Nfld. & Labrador

Premier behind 1985 Atlantic Accord slams new deal for length of fixed term

Thoughts of Joey Smallwood and Hydro-Québec popped in Brian Peckford’s head as he read the details of the new Atlantic Accord on Tuesday morning.

Brian Peckford lends his voice to cavalcade of mixed opinions on $2.5B deal

Former N.L. premier Brian Peckford is worried about the fixed length of the amended Atlantic Accord agreement. (Eddy Kennedy/CBC)

Thoughts of Joey Smallwood and Hydro-Québec popped in Brian Peckford's head as he read the details on the renewed Atlantic Accord on Tuesday morning.

"A fixed deal for 37 years? The first thing rings in your mind is the Upper Churchill contract where we lost out badly because we had a fixed number," he said. "What are we doing negotiating a fixed deal for 37 years?"

Peckford — the premier who signed the original Atlantic Accord in 1985 — wonders if this deal could become lopsided at some point in the future, since the contract states payments are "fixed and shall not change over time."

This is an accounting sleight of hand.- Brian Peckford

The deal was announced Monday at the Sheraton Hotel, as Premier Dwight Ball and member of Parliament Seamus O'Regan stood side by side.

While the payments will be made until 2059, Ball said the money will count towards our net debt immediately.

Peckford, the Tory premier of Newfoundland and Labrador from 1979 to 1989, isn't impressed by the promise to pay down the debt today.

"This is an accounting sleight of hand, where you take monies that you are going to get over time and bring it back and say you are going to reduce your debt now. It's an accounting procedure more than anything meaningful on the ground to Newfoundland."

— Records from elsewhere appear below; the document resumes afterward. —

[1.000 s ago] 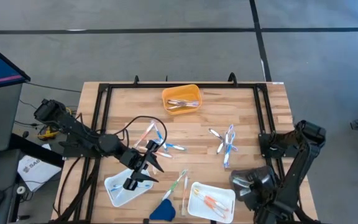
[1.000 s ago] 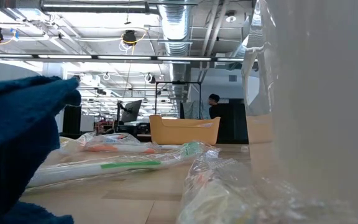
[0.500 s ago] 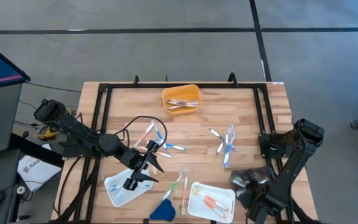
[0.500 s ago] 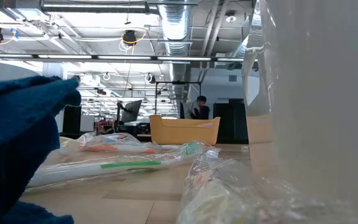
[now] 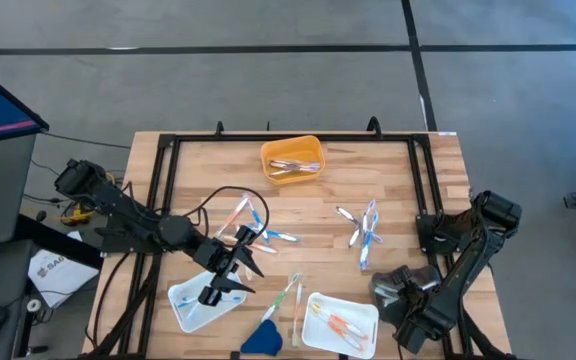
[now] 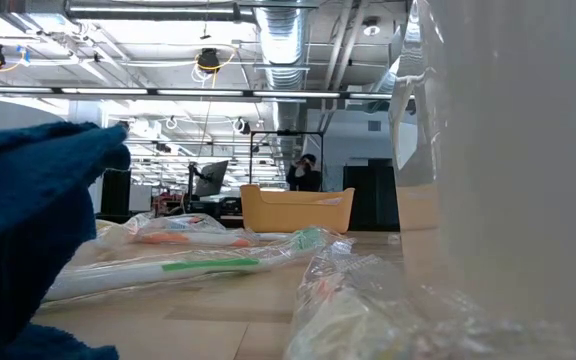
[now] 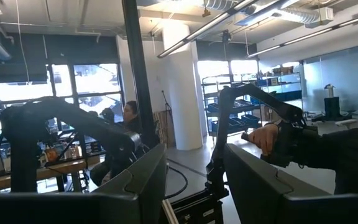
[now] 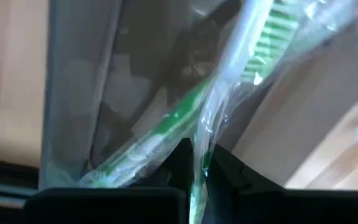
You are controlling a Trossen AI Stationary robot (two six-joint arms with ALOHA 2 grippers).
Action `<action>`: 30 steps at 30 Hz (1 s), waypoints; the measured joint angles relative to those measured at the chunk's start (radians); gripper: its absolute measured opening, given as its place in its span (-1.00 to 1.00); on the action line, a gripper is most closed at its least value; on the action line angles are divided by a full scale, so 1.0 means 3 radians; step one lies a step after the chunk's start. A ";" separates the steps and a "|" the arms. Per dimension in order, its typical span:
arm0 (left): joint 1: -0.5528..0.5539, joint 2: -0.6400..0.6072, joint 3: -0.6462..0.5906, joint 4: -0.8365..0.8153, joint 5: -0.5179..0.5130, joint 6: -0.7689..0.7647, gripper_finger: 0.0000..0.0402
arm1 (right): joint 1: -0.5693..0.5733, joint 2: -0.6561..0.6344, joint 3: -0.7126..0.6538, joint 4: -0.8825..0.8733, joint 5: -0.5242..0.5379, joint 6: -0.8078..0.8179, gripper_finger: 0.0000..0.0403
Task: Pick & Place Toothbrushes
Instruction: Put the green toothbrush into the black bin
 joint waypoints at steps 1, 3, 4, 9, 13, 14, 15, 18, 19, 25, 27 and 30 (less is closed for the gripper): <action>0.0000 0.0000 0.0000 -0.0001 0.0000 -0.0001 -0.23 | -0.0006 0.0000 -0.0030 0.0038 -0.0006 -0.0001 -0.91; 0.0000 0.0000 0.0000 0.0000 0.0001 -0.0001 -0.23 | -0.0029 0.0000 -0.0073 0.0112 -0.0063 -0.0001 -0.92; 0.0000 0.0000 0.0000 -0.0001 0.0001 -0.0001 -0.23 | -0.0045 0.0000 -0.0084 0.0145 -0.0075 -0.0001 -0.92; 0.0000 0.0000 0.0000 0.0000 0.0001 0.0000 -0.23 | -0.0083 0.0000 -0.0182 0.0457 -0.0112 -0.0002 -0.91; 0.0000 0.0000 0.0000 -0.0001 0.0000 -0.0001 -0.23 | -0.0087 0.0000 -0.0338 0.0672 -0.0111 -0.0001 -0.90; 0.0000 0.0000 0.0000 -0.0001 0.0000 -0.0001 -0.23 | -0.0087 -0.0001 -0.0374 0.0716 -0.0134 0.0000 -0.91; 0.0000 0.0000 0.0000 -0.0001 0.0001 -0.0001 -0.23 | -0.0091 0.0000 -0.0417 0.0770 -0.0161 0.0000 -0.92; 0.0000 0.0000 0.0000 -0.0001 0.0001 -0.0001 -0.23 | -0.0090 0.0000 -0.0516 0.0887 -0.0208 0.0003 -0.92; 0.0000 0.0000 0.0000 -0.0001 0.0001 -0.0001 -0.23 | -0.0091 -0.0001 -0.0533 0.0916 -0.0220 0.0003 -0.91; 0.0000 0.0000 -0.0001 -0.0003 0.0000 -0.0001 -0.23 | -0.0115 -0.0004 -0.0546 0.0939 -0.0240 0.0100 -0.87; 0.0000 0.0000 -0.0001 -0.0003 0.0000 -0.0001 -0.23 | -0.0126 -0.0004 -0.0546 0.0941 -0.0237 0.0240 -0.85; 0.0000 -0.0001 0.0000 -0.0003 0.0000 -0.0001 -0.23 | -0.0141 -0.0004 -0.0547 0.0943 -0.0238 0.0431 -0.81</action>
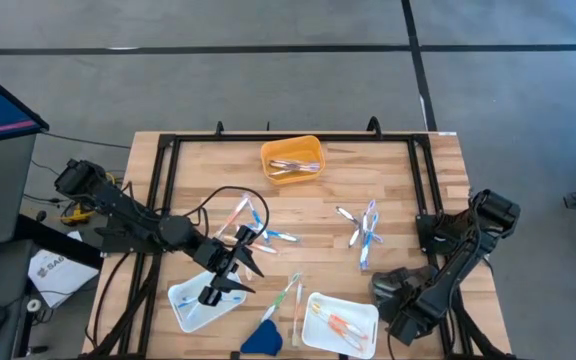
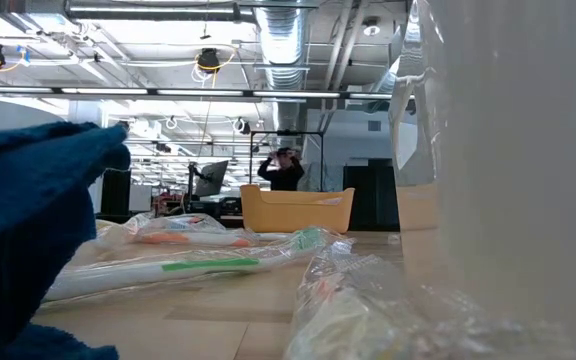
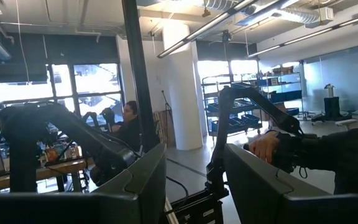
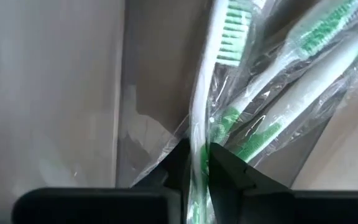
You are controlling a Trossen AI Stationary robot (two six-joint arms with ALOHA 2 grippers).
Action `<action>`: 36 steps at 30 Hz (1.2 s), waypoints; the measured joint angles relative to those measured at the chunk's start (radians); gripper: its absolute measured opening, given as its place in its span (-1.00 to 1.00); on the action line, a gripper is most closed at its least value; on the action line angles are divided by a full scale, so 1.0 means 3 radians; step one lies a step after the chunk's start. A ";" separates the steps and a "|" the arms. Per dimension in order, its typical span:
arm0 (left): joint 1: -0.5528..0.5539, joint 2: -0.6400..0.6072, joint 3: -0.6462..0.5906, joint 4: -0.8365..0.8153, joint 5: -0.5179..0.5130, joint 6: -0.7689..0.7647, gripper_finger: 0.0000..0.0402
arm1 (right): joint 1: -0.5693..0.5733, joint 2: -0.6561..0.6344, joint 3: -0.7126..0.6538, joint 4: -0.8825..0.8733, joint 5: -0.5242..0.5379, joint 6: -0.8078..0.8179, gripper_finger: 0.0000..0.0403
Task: Pick & Place Toothbrushes
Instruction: Put the green toothbrush into the black bin
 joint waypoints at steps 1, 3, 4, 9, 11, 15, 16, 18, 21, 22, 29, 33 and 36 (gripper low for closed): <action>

Newfoundland and Labrador premier Dwight Ball was all smiles as he announced the latest changes to the Atlantic Accord on Monday. (Gary Locke/CBC)

Ball told CBC Radio's On The Go that Peckford's concerns about a fixed term are invalid, because the bulk of the money will be paid early in the contract.

The first 11 years are front-end loaded, with about $2 billion being transferred to the province by 2030.

"We don't have to sell this deal," he said. "It stands on its own."

What's the motive?

Economist Wade Locke is speculating on why the federal government would fork over $2.5 billion to the province for any other reason than politics.

"It could be purely political, in terms of hoping to provide some resources to the provincial government so that people would feel good about the current [federal] government, which happens to be Liberal," he said.

Or it could be the federal government is trying to safeguard the province to show bond ratings agencies that Canadian provinces are solid, he said.

Newfoundland and Labrador economist Wade Locke says the revised Atlantic Accord will help the province economically. (Bruce Tilley/CBC)

There is nothing in Canadian law that states the feds must save a province from bankruptcy, but it's always been an implied safety net, Locke said. Provinces can continue to borrow money at lower interest rates if the agencies know Ottawa will back the provinces when necessary.

"It's the only thing that makes any sense, if you think about it for a second," Locke said.

"We have the highest per-capita revenue in the country, bar none. So you're taking money from other provinces through the federal government and transferring it to this province.… It's hard to understand why you would do that, other than the fact that you're exposing the rest of the provinces to a risk, if we were to go and get into financial trouble."

It's good for the province.- Wade Locke

Just as Ball stated it would, Locke said the province can count the money as new revenue now and factor it into its budgeting.

While politicians are staying within party lines while debating the merit of the deal, Locke said it's positive from an economic standpoint.

"It's good for the province. It generates additional revenue they otherwise wouldn't have, and it'll make it a little easier to deal with the fiscal situation they got."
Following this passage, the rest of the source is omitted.